Exit: Validators will enter the withdrawal state within 8192 epochs (36 days)
DVT (Decentralized Validation Technology) aims to enhance the security of the staking pool by protecting validators from risks of block generation or authentication failure and reducing penalty risks. DVT is implemented on a redundant set of validators through Distributed Key Generation (DKG), Multi-Party Computation (MPC), and Threshold Signature Scheme (TSS).
SSV (Socially Shared Validators), as a part of the DVT network, is a fully open, decentralized, and open-source public product currently being tested for protocols like Lido. Obol utilizes Charon as an unmanaged middleware responsible for communication between validator clients and consensus clients. Diva uses its own DVT implementation to support its LST in a permissionless manner, allowing anyone to run a node. Puffer's Secure-Signer is a remote signing tool funded by the Ethereum Foundation, designed to prevent punishable misconduct using Intel SGX. Puffer's Secure-Signer represents the consensus client managing validator keys.
From a capital efficiency perspective, running multiple clients with DVT consumes computational resources. In practical implementation, the same hardware can participate in multiple DVT groups. Importantly, DVT enhances protocol security so that even if a group of node operators goes offline or behaves abnormally, the staking pool can still operate correctly.
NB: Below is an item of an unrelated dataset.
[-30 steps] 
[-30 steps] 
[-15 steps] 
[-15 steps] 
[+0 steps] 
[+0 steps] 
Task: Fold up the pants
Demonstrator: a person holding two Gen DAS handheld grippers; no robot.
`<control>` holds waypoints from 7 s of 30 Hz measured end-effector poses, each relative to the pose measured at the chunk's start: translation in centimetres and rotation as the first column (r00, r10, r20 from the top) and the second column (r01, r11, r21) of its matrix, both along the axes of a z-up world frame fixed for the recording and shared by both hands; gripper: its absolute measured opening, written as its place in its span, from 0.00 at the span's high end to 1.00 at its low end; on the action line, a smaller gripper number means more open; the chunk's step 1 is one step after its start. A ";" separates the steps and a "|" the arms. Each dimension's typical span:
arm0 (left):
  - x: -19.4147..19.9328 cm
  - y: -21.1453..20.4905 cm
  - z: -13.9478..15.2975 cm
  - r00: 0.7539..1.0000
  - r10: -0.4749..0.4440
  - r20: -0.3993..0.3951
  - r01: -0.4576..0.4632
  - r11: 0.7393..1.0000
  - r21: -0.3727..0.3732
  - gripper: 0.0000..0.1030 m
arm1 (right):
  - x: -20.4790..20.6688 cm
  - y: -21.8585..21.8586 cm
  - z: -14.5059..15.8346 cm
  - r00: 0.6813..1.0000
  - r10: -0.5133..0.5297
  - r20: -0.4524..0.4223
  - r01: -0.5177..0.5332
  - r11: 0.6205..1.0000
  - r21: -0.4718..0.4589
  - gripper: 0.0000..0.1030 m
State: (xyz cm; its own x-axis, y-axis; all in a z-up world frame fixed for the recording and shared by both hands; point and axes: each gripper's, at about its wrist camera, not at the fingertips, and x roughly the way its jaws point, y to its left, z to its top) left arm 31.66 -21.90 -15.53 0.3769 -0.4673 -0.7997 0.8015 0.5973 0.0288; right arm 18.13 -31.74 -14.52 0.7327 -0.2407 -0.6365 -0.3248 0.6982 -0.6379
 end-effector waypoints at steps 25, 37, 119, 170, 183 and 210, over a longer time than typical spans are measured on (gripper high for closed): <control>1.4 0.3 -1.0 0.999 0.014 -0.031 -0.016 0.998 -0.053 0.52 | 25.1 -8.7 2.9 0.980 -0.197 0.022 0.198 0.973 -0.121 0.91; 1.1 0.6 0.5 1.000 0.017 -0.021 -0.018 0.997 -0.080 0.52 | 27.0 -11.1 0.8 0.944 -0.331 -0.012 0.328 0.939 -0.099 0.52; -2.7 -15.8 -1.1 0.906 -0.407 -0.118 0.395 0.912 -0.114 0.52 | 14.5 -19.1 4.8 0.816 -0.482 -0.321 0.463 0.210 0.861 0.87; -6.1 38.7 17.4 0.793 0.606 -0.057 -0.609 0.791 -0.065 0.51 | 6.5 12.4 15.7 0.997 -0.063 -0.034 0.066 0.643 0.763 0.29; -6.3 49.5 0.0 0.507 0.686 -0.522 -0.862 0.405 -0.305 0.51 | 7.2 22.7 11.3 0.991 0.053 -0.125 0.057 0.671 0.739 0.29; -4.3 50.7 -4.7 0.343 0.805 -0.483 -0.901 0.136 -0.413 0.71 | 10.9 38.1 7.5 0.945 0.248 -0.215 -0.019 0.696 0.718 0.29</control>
Cosmos Interchain Security has an interesting approach to penalties (proposal #187). Since ICS is still in its early stages, governance voting needs to address all potential punishable events. Although this is intended to prevent any security contagion from consumer chains to the central hub, governance currently hands decision-making authority to human arbitration rather than code.
4) Withdrawal
In Ethereum, four exits are allowed per epoch. Due to mismatched entry and exit restrictions, there may be long queues for withdrawals, with 8 validators entering and 4 validators exiting per epoch. Once a withdrawal is initiated, validators must wait for 256 epochs before completing it.
In Solana, delegation is established. Standard delegation to the staking pool requires a cooldown period before withdrawals. However, liquidity staking through the staking pool does not require a withdrawal cooldown period.
4. Future Outlook
With the development of EthereumIncreasing the pledge rate, while keeping network usage unchanged, the basic yield rate should gradually approach 1.8%. This is the minimum yield rate set by the Ethereum Foundation, but the increasing gas fees and MEV may offset this trend to some extent.
Typically, opportunity costs would prompt validators to stop staking when the yield is lower than other available income sources. However, Liquid Staking Tokens (LST) can mitigate opportunity costs as holders can simultaneously participate in economic security and economic bandwidth. Therefore, despite the low return rate, validators are likely to continue depositing and use their LST to participate in DeFi for additional income.
Due to the decrease in Ethereum staking rewards, another phenomenon is centralization. Independent validators will find their earnings continuously decreasing, eventually surpassing hardware costs.